▶ Exercise brief
In your reply, reproduce the lines from the first one below to the line containing "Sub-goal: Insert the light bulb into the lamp", inclusive, exactly as they stand.

▶ Data

------------------------------------------------------------------------

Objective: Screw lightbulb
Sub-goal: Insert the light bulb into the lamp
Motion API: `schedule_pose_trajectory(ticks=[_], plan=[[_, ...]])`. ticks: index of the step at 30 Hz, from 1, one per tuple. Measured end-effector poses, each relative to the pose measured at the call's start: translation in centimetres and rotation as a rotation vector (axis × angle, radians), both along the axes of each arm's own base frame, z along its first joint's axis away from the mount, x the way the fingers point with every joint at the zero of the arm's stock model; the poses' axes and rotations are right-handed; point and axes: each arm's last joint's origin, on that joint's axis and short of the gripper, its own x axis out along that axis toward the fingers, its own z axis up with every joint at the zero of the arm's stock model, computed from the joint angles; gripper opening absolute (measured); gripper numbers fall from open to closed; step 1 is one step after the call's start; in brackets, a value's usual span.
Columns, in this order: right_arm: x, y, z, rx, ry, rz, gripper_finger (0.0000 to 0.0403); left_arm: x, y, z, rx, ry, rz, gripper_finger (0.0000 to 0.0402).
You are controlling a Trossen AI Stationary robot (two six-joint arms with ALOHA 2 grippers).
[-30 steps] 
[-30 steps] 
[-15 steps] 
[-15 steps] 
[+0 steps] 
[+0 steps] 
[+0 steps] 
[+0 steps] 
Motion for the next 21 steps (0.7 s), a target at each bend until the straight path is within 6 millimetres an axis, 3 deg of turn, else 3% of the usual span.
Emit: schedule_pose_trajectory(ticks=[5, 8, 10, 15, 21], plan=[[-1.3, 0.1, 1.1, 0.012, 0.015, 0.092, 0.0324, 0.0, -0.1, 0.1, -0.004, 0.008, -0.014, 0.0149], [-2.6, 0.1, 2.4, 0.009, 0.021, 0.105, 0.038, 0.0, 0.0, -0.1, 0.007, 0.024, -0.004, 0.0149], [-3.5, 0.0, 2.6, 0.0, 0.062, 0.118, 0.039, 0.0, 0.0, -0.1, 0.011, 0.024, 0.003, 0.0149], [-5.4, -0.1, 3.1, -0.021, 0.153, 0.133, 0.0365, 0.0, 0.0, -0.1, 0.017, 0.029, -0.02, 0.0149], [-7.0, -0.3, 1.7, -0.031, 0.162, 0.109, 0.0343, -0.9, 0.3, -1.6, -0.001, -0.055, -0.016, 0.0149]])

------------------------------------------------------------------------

▶ Solution
Objective: Screw lightbulb
Sub-goal: Insert the light bulb into the lamp

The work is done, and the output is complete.